=== Task description ===
Go through the listing and copy each line that has the string "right" in it.

=== Available data ===
▼

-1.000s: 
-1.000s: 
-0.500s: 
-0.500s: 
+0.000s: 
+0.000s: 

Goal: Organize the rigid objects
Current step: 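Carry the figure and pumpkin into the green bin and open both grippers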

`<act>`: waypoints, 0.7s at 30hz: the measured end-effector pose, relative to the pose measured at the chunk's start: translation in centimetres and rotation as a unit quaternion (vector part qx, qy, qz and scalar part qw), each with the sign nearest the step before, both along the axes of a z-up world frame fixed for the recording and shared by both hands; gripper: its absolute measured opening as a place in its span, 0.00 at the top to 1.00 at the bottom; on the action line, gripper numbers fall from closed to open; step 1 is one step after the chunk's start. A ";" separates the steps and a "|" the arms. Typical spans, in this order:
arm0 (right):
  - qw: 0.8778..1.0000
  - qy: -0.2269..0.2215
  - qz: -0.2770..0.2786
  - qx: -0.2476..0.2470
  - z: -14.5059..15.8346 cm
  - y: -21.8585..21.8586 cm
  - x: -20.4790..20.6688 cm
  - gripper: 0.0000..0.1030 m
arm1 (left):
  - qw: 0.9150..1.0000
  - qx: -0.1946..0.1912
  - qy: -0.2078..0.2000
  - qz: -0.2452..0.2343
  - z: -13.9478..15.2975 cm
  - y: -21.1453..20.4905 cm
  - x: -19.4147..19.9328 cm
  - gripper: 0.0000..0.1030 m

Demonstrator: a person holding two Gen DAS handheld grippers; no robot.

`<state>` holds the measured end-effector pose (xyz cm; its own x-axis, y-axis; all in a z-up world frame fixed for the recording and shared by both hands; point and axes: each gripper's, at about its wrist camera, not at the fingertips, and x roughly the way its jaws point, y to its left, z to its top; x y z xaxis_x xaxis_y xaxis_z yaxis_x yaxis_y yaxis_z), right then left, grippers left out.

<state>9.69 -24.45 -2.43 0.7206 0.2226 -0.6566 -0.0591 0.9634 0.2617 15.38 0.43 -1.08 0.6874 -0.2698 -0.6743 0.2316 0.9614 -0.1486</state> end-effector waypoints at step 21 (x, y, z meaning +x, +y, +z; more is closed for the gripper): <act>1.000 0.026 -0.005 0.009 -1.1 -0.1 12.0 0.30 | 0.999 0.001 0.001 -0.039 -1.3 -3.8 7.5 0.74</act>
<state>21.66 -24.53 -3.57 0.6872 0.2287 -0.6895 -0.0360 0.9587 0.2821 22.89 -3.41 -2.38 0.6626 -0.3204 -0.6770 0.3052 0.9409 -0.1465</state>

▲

=== Your solution ===
arm0 (right):
`<state>` holds the measured end-effector pose (xyz cm; its own x-axis, y-axis; all in a z-up world frame fixed for the recording and shared by both hands; point and axes: each gripper's, at about its wrist camera, not at the fingertips, and x roughly the way its jaws point, y to its left, z to its top; x y z xaxis_x xaxis_y xaxis_z yaxis_x yaxis_y yaxis_z), right then left, grippers left out.

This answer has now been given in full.